A structured set of objections, weighed in public.

Desk editor's note, referee report, simulated authors' rebuttal, and a circularity audit. Tearing a paper down is the easy half of reading it; the pith above is the substance, this is the friction.

Referee Report

3 major / 2 minor

Summary. The paper proposes the Deconfounded Hierarchical Gate (DHG) for physics-constrained deep generative models. DHG uses the do-operator and backdoor adjustment to identify and remove temperature confounding at each level of a hierarchy of physical constraints, enabling better extrapolation. A key empirical claim is that excluding target-domain data from pretraining improves extrapolation performance by 39% (RMSE 0.224 vs. 0.324). On a lithium-ion battery temperature extrapolation benchmark (train at 24°C, evaluate at 4–43°C), DHG achieves RMSE 0.215, a 46% improvement over the unconstrained Pure CFM baseline (0.397).
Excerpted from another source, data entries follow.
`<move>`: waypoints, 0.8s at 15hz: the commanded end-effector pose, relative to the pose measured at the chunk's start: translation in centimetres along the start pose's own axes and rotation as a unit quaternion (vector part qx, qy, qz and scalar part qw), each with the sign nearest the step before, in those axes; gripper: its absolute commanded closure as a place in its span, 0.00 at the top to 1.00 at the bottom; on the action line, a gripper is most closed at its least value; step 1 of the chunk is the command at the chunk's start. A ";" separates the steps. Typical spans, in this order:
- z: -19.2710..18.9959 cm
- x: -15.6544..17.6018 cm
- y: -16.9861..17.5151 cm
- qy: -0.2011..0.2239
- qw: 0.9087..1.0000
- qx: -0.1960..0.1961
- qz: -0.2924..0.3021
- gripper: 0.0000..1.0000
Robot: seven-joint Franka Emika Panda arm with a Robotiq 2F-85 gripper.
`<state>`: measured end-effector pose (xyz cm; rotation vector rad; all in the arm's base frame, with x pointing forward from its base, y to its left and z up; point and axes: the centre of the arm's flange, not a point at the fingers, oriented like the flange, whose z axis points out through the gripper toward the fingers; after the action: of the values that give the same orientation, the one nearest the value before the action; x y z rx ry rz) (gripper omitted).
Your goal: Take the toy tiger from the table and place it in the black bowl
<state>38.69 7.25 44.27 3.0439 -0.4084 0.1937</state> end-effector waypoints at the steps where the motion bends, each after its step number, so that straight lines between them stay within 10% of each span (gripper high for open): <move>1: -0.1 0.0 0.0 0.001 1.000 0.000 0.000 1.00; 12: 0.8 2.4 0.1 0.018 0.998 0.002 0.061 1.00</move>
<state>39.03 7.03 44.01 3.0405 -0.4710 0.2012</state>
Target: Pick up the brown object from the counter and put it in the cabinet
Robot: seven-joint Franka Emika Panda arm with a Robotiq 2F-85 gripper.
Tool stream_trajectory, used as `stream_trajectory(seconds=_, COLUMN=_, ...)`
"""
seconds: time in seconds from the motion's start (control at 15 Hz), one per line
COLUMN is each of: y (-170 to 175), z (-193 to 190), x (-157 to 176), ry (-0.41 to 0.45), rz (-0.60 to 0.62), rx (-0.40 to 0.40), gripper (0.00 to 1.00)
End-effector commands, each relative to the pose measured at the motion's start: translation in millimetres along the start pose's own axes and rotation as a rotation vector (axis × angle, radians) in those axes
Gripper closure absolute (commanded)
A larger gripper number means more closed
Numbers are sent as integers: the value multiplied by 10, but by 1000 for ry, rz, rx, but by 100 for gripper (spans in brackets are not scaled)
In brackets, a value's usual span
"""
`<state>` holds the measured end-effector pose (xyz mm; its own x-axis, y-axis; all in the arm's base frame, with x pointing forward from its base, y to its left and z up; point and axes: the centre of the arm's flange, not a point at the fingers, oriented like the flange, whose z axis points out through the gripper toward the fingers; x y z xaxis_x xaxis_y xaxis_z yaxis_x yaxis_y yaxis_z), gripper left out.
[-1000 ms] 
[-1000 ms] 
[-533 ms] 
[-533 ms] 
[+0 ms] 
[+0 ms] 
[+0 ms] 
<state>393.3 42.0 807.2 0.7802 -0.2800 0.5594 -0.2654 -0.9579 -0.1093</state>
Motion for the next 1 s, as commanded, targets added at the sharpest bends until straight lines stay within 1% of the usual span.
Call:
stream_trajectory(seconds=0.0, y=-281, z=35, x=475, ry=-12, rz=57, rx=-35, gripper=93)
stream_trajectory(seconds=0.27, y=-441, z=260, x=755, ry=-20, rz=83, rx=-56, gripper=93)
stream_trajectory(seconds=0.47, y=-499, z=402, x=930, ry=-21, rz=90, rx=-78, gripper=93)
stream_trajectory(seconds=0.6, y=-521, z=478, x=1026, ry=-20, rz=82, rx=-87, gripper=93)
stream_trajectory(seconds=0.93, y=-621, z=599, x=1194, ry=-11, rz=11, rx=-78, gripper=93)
Significance. If the causal graph is correctly specified and the reported gains are robust to alternative adjustment sets and data splits, the work could meaningfully advance physics-informed generative modeling by separating intrinsic physical violations from confounding effects. The counter-intuitive pretraining result, if reproducible, would also challenge standard practice in domain-adaptive scientific ML.

major comments (3)
  1. [Abstract] Abstract: the 39% and 46% RMSE gains are stated without error bars, statistical tests, ablation tables, or any description of how the causal graph or adjustment set for temperature was chosen and validated. Because the entire deconfounding claim rests on backdoor adjustment being valid, the absence of this evidence is load-bearing for the central performance claims.
  2. [Method] Method description: backdoor adjustment is invoked to isolate temperature confounding at each hierarchical constraint level, yet no causal graph, no list of observed covariates (current, SOC, voltage, etc.), and no sensitivity check to alternative graphs are provided. If the graph is misspecified, the adjustment can leave residual confounding or introduce new bias, directly undermining the assertion that the gates reflect 'intrinsic physical inconsistency rather than spurious temperature effects.'
  3. [Results] Results section: the claim that 'FNO learns domain-agnostic physical patterns' when target data are withheld is presented as an explanation for the 39% gain, but no supporting analysis (e.g., feature visualizations, domain-invariance metrics, or controlled ablations that isolate the exclusion effect from the DHG component) is referenced.
minor comments (2)
  1. Notation for the hierarchical gates and the progressive Coarse-to-Fine loss terms should be introduced with explicit equations rather than high-level prose.
  2. [Abstract] The abstract would be clearer if it briefly named the other baselines beyond 'Pure CFM' and stated the number of random seeds or cross-validation folds used for the reported RMSE values.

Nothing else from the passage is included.